Будто бы для своего кузнечного дела, Флегонт целый день ходил по тюремным камерам. Вот общая. Вдоль всей тянутся широкие нары, где спят в два ряда, голова к голове. Спят без постелей, на голых досках, плотно один к другому, в той же одежде и обуви, в которой работают, часто грязной и мокрой. Это лучшая камера.
Если Флегонт будет послушен, ему жить в ней, получать похлебку из гнилого мяса или такой же рыбы и водянистый, липкий хлеб, вроде замазки. Через десять лет, по отбытии каторжного срока, его переведут на поселение до конца жизни. Если же будет фордыбачить, то лишится и этого — либо его забьют плетьми, либо навечно наденут кандалы да еще прикуют к тачке.
У него единственный путь к свободе, к родине — побег.
На другой день Флегонт явился в кузню и сказал старшому:
— Давай-ка мне мой наряд!
Тот поглядел на него внимательно и проворчал:
— Одумался… И правильно!
— Спасибо тебе, — отозвался Флегонт. Он поблагодарил за то, что старшой удержал его от глупого, гибельного бунта.
Пользуясь правом ходить без конвоя, кузнец почти ежедневно забегал к Ивану с Марьей. Они готовились к переезду за город, на отведенный им участок, получили для этого ссуду и кое-какие материалы. Они мечтали сгоношить до зимы свою халупку. Кузнец помог им купить лошадь — он понимал в них, — надежно подковал ее, сделал необходимый в крестьянстве железный инвентарь.
Проводив переселенцев, он занялся изучением, как убегали с Сахалина. Побегов было много, они считались самым обычным, почти обязательным делом, законным ответом на жестокость царских судов. Убегали всяко — зимой пешком по замерзшему проливу, летом на самодельных плотах, на самовольно взятых рыбацких лодках, на казенных пароходах и баржах. «Водную стену», отделявшую Сахалин от Азиатского материка, одолевали в большинстве случаев благополучно. Самая страшная «тюремная стена» встречала беглецов на материке.
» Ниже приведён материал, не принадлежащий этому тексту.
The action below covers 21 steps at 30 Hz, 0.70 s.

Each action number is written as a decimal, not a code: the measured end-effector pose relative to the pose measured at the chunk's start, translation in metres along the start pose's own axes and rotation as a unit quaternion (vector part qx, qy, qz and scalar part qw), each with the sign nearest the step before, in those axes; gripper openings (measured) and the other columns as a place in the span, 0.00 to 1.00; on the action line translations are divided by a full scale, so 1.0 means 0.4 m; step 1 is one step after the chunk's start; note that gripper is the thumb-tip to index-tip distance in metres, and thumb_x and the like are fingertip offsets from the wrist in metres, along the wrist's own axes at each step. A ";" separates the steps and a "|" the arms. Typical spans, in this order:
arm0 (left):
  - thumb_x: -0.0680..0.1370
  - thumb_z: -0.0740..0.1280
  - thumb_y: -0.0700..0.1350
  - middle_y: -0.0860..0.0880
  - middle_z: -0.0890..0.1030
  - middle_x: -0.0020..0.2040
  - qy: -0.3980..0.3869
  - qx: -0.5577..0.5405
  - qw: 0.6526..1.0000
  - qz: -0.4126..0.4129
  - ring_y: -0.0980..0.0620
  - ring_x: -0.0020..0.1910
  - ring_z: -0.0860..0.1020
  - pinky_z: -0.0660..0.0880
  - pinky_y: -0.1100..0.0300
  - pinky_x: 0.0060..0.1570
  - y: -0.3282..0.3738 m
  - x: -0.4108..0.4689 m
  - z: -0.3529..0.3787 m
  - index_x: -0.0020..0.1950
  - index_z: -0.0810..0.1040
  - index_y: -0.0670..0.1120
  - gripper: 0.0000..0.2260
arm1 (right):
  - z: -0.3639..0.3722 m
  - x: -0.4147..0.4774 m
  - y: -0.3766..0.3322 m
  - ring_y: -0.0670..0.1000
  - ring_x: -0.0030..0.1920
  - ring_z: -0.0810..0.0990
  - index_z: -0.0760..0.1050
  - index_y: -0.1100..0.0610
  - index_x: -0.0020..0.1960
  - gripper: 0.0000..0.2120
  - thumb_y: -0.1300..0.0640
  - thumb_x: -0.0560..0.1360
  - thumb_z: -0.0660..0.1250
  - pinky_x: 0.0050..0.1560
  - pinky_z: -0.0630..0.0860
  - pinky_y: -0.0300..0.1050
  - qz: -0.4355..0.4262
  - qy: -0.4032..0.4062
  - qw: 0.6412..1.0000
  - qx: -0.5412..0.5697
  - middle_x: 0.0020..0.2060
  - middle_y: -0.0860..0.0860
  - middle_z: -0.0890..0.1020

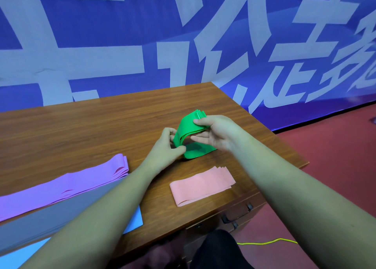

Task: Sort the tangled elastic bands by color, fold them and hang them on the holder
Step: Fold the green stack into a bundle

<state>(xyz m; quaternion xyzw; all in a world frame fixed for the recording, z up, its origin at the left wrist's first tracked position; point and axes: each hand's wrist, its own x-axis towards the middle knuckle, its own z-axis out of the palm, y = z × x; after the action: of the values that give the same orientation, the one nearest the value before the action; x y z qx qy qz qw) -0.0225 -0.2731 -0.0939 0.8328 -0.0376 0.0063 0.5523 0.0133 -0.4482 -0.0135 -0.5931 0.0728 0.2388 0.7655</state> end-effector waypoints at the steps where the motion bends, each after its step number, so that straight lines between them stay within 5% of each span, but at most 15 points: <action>1: 0.66 0.67 0.52 0.52 0.79 0.49 -0.001 0.038 0.999 0.000 0.51 0.48 0.79 0.74 0.54 0.53 0.001 -0.002 -0.005 0.58 0.66 0.53 0.22 | -0.010 0.004 -0.005 0.58 0.46 0.86 0.75 0.64 0.60 0.13 0.66 0.76 0.68 0.42 0.83 0.49 -0.010 0.014 0.999 -0.038 0.51 0.62 0.84; 6: 0.69 0.69 0.56 0.50 0.77 0.55 -0.005 0.209 0.977 0.036 0.48 0.56 0.74 0.68 0.51 0.60 -0.014 -0.008 -0.032 0.60 0.65 0.53 0.24 | -0.046 0.022 0.016 0.57 0.46 0.86 0.75 0.62 0.53 0.07 0.63 0.76 0.69 0.33 0.82 0.42 -0.039 0.122 0.958 -0.256 0.52 0.60 0.83; 10: 0.71 0.72 0.51 0.51 0.75 0.54 -0.016 0.230 0.971 0.058 0.47 0.55 0.73 0.70 0.50 0.59 -0.023 -0.013 -0.023 0.62 0.66 0.52 0.23 | -0.075 0.054 0.055 0.52 0.46 0.84 0.75 0.55 0.42 0.06 0.57 0.74 0.72 0.41 0.79 0.47 -0.065 0.180 0.887 -0.419 0.48 0.55 0.84; 14: 0.69 0.71 0.54 0.49 0.75 0.54 -0.023 0.246 0.967 0.062 0.46 0.55 0.73 0.70 0.52 0.56 -0.036 -0.012 -0.020 0.59 0.69 0.54 0.20 | -0.091 0.067 0.078 0.49 0.50 0.81 0.80 0.56 0.52 0.08 0.55 0.74 0.73 0.44 0.73 0.41 -0.083 0.176 0.847 -0.495 0.52 0.53 0.84; 18: 0.74 0.73 0.50 0.48 0.73 0.52 -0.010 0.252 0.965 0.067 0.47 0.54 0.72 0.65 0.59 0.50 -0.044 -0.009 -0.015 0.55 0.73 0.52 0.13 | -0.098 0.071 0.117 0.52 0.53 0.79 0.74 0.54 0.55 0.14 0.54 0.72 0.74 0.51 0.77 0.48 -0.155 0.210 0.806 -0.531 0.51 0.52 0.81; 21: 0.75 0.72 0.51 0.48 0.73 0.55 -0.001 0.279 0.958 0.067 0.48 0.58 0.71 0.68 0.58 0.57 -0.050 -0.012 -0.010 0.54 0.77 0.51 0.10 | -0.098 0.065 0.148 0.53 0.54 0.78 0.73 0.53 0.55 0.13 0.53 0.74 0.72 0.51 0.76 0.48 -0.179 0.214 0.782 -0.557 0.51 0.53 0.81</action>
<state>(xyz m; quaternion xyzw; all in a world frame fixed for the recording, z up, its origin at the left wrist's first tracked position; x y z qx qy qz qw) -0.0257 -0.2613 -0.1111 0.9495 -0.0906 0.0523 0.2958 0.0161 -0.4671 -0.0866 -0.9544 -0.0180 -0.0367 0.2959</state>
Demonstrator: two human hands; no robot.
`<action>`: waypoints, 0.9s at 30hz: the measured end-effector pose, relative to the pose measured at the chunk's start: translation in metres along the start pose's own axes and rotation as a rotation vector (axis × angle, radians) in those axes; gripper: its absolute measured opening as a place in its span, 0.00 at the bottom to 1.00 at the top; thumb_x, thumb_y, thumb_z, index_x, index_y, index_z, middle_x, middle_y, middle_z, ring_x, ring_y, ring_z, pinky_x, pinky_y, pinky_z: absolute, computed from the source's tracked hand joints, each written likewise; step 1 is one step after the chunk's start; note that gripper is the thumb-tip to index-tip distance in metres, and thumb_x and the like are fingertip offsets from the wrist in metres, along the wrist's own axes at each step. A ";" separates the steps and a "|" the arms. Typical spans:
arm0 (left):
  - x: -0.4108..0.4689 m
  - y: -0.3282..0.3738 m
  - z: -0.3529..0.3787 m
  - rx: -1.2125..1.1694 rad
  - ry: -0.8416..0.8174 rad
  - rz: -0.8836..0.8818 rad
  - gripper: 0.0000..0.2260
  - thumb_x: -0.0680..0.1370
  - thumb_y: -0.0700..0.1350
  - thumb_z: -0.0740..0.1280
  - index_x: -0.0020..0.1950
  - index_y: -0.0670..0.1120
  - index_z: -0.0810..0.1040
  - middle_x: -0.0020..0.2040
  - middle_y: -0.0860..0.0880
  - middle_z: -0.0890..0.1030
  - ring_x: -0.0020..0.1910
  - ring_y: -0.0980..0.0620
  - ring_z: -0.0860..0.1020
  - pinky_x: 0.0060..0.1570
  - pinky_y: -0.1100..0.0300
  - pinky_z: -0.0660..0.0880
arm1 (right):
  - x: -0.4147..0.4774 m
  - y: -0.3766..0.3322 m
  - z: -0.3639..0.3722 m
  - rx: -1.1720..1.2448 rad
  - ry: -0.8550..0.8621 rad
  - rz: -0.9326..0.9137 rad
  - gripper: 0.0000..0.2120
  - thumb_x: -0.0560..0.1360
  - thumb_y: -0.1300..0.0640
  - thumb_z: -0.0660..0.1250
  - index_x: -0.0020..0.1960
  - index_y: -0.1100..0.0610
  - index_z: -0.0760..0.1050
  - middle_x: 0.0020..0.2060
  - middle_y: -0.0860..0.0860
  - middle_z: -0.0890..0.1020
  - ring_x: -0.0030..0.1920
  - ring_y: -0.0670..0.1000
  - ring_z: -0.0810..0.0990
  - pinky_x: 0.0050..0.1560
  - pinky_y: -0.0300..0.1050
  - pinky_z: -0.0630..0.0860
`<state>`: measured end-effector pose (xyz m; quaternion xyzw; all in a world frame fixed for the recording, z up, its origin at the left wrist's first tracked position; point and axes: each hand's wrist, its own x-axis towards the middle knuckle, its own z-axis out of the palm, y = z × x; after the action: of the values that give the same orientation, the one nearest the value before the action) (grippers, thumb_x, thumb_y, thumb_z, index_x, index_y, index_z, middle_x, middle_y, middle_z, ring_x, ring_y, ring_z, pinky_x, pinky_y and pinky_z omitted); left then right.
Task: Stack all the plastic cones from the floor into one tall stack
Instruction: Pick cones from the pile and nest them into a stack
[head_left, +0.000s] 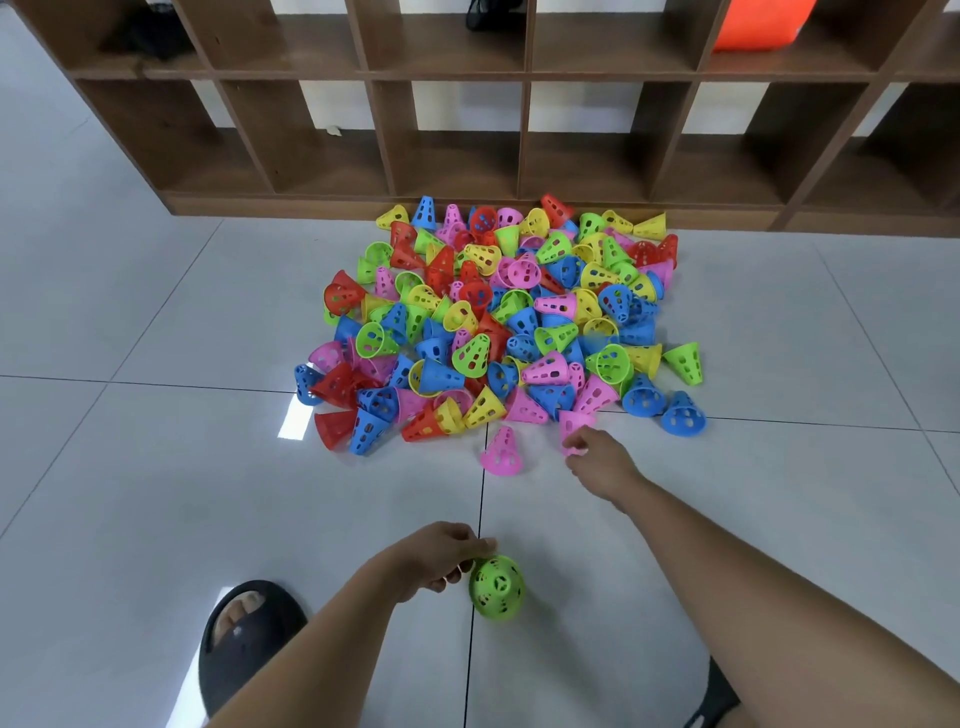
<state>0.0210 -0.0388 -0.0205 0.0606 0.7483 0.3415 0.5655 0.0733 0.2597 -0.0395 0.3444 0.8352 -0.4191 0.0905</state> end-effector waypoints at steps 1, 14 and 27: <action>0.004 0.002 0.000 -0.010 0.014 0.005 0.15 0.79 0.61 0.73 0.47 0.49 0.80 0.41 0.49 0.78 0.34 0.53 0.71 0.32 0.62 0.66 | 0.003 -0.004 -0.003 -0.026 0.030 -0.015 0.12 0.77 0.61 0.68 0.60 0.53 0.81 0.60 0.55 0.79 0.57 0.56 0.81 0.56 0.47 0.78; 0.055 0.058 0.006 -0.282 0.205 0.205 0.13 0.82 0.49 0.70 0.65 0.55 0.74 0.60 0.43 0.83 0.52 0.47 0.87 0.45 0.56 0.77 | 0.029 0.007 -0.011 -0.127 0.088 -0.093 0.14 0.78 0.64 0.67 0.62 0.55 0.81 0.69 0.51 0.73 0.64 0.53 0.78 0.57 0.38 0.69; 0.071 0.071 0.021 -0.256 0.279 0.218 0.24 0.75 0.57 0.72 0.71 0.57 0.77 0.64 0.51 0.82 0.62 0.47 0.81 0.65 0.46 0.78 | 0.005 0.029 0.008 -0.094 -0.011 -0.055 0.12 0.80 0.60 0.66 0.59 0.52 0.83 0.59 0.47 0.81 0.58 0.51 0.80 0.57 0.40 0.73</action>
<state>-0.0066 0.0578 -0.0395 0.0212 0.7590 0.4979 0.4191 0.0875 0.2682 -0.0652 0.3144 0.8627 -0.3834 0.0997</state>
Это была вся тысячеверстная, малолюдная, таежная, медвежья Сибирь с ужасными морозами зимой и мириадами жадной мошки летом, это были годовые и больше плутания по горам и болотам, голод, болезни, страх при всяком шорохе.
Не многие одолели эту главную каторжную стену, добрались до Москвы, Петербурга, до своей теплой родины. Вот один из таких. Он убежал с военной службы. Его поймали и сослали на Сахалин. Он убежал снова, добрел через два года до родной деревни под Рязанью, повидался с женой. Вскоре его снова поймали, судили, дали двадцать лет каторги и девяносто плетей. Он был весь в рубцах от побоев, но не раскаивается, что бегал.
Большинство беглецов отступает перед этой таежной стеной. Вот целая камера, человек двадцать таких, свободно вернувшихся и возвращенных силой. Они так боролись за свободу, что оголодали почти до смерти, оборвались почти догола, но «заработали» только добавку каторжного срока, кандалы и плети.
А вот старик, набегавший сорок лет каторги, ножные и ручные кандалы и сверх того прикованный к тачке. Эту «подругу своей жизни» он не может оставить ни на минуту, и ест, и спит, и все другие нужды справляет прикованным.